For compute-intensive applications, regions with hydroelectric and geothermal energy are optimal so it’s no coincidence that the industry has seen a steady data centre migration to countries like Iceland – where the grid operates at just 10% capacity – Norway, Sweden, and the Province of Quebec over the past few years. Cooler climates also benefit from fewer complexities in the design of mechanical cooling, which means less moving parts for operators to worry about.

Once a robust site is chosen to minimise external risks, the next step is to ensure that the technical design addresses not only industry best practices, but is fine tuned to directly address the risks and reap the benefits attributable to the selected site.

2.       Data hall tiering

The second key design consideration for data centres looking to negate risk lies in providing customers with the opportunity to separate their data applications based on required redundancy levels.

Campuses should help IT leaders look at their data sets and identify which applications are ‘Mission Critical’ and require high resiliency (based on application, usage requirements, and impact to the business), and those that can be run with lower redundancy at a location that has abundant, stable power.

New technologies continue to emerge which allow companies to spread their data applications across multiple sites or multiple halls on the same site in this way.
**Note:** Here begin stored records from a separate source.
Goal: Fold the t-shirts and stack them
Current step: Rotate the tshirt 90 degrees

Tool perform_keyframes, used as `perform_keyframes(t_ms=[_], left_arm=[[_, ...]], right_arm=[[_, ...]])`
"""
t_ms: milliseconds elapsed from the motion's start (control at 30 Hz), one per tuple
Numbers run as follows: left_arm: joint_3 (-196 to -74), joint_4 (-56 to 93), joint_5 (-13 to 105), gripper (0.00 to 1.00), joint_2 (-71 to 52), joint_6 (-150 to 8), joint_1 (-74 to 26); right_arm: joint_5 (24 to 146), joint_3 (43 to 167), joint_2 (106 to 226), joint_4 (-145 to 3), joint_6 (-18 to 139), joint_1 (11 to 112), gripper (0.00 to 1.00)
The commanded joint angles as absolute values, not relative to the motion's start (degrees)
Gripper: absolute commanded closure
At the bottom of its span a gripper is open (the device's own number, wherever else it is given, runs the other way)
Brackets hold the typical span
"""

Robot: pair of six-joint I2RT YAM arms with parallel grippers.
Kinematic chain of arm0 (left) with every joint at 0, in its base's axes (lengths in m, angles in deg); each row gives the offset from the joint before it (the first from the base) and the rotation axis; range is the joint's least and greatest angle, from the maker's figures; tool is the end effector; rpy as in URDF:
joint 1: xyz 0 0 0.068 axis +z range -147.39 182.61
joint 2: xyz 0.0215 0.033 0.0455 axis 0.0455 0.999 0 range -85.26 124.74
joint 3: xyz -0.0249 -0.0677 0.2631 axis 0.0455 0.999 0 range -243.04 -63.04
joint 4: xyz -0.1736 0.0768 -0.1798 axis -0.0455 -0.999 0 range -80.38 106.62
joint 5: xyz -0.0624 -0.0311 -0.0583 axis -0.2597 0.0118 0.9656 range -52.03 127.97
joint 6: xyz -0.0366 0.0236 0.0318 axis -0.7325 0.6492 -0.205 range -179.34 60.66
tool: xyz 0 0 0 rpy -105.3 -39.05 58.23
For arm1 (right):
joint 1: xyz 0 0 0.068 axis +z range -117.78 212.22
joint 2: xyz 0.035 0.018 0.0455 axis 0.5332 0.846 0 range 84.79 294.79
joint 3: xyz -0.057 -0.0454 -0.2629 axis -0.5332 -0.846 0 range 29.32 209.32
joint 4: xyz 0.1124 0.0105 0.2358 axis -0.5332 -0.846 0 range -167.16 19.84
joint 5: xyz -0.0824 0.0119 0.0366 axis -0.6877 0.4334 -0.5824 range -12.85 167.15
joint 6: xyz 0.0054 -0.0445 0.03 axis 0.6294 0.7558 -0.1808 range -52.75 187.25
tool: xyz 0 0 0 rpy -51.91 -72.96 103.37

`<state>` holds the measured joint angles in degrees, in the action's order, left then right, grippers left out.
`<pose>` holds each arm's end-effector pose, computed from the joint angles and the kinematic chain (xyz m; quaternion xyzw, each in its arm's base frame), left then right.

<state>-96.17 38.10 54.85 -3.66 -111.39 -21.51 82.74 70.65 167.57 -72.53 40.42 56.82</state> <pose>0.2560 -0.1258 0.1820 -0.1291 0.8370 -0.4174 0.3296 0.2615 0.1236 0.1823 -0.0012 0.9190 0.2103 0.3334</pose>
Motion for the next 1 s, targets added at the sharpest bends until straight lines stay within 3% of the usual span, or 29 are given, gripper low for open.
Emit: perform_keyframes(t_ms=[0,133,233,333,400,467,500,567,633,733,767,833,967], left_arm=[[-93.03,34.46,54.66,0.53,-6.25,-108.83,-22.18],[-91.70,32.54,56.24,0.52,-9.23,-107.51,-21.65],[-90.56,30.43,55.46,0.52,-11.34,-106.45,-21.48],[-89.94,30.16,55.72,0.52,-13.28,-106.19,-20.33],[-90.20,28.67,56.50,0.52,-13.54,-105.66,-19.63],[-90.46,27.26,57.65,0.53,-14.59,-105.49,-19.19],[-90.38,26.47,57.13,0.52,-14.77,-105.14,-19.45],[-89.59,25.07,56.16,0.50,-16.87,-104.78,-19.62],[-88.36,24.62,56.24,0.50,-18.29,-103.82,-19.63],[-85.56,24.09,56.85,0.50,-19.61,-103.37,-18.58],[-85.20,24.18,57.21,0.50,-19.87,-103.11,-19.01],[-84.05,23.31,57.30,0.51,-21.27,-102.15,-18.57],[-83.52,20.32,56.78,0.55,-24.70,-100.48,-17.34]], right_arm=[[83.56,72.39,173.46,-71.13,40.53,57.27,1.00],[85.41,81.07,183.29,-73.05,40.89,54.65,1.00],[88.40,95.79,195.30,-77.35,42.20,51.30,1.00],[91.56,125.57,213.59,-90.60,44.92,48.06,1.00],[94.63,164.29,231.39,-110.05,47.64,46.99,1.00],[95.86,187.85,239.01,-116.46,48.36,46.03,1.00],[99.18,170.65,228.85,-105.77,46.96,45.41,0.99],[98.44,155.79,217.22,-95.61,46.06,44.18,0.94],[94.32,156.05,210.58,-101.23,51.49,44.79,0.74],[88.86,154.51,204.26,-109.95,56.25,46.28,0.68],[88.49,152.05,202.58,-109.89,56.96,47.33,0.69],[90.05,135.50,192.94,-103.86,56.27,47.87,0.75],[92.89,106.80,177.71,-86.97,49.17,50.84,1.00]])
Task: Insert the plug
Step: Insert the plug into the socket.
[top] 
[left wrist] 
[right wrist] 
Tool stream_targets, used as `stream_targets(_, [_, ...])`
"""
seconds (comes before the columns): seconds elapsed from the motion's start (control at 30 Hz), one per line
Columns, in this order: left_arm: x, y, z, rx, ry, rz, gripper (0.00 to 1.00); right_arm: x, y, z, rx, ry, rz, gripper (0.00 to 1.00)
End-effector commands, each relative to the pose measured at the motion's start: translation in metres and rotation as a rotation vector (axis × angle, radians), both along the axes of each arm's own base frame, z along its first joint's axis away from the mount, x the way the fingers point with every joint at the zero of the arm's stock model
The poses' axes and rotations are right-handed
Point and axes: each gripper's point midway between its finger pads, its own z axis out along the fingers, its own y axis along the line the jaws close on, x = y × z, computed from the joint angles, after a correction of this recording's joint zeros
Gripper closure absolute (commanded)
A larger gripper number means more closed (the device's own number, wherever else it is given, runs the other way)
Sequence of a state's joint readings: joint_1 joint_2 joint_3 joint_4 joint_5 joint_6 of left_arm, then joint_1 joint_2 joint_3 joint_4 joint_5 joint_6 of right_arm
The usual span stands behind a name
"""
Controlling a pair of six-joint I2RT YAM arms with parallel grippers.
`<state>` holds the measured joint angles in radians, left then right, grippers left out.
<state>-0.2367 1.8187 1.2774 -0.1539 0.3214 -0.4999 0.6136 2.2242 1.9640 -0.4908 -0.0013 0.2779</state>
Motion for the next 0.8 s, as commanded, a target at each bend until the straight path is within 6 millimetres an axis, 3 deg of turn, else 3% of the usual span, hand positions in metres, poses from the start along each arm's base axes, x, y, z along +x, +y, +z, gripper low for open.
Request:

This has two benefits. First, the enterprise becomes less dependent upon the risk factors that are inherent at a single location. And second, applications can be deployed into the data centre or hall that makes the most sense for the end users, both technically and economically.

This ‘variable resiliency’ model is in practice at the Verne Global campus in Iceland where data centre space is designed to help customers disaggregate workloads across tiered data halls and modular rack set-up. The result: customers can make use of full flexibility for redundant power and cooling and all the associated cost savings.

3.       Flexible power sources

A really important design consideration is to keep a data centre’s design flexible – especially when it comes to power resources. This will ensure it is set up to deal with and rapidly resolve issues if the worst was to happen.

At the Verne Global campus, we have the ability to power servers from any one of four electrical systems (all of which are fully isolated and connected to our dedicated on-site substation) – an approach that allows customers to choose the appropriate level of protection for their applications. In addition, companies can rest assured that if the grid goes down, their data will continue operating – saving them valuable time and money.

Building a resolution

We are unlikely to ever be in a situation where we can completely resolve power outages – this would require substantial and on-going investment to modernise our global power infrastructure. However, by incorporating these considerations into the data centre design process we can go a considerable way to alleviating the risk and revenue loss associated with downtime for years to come.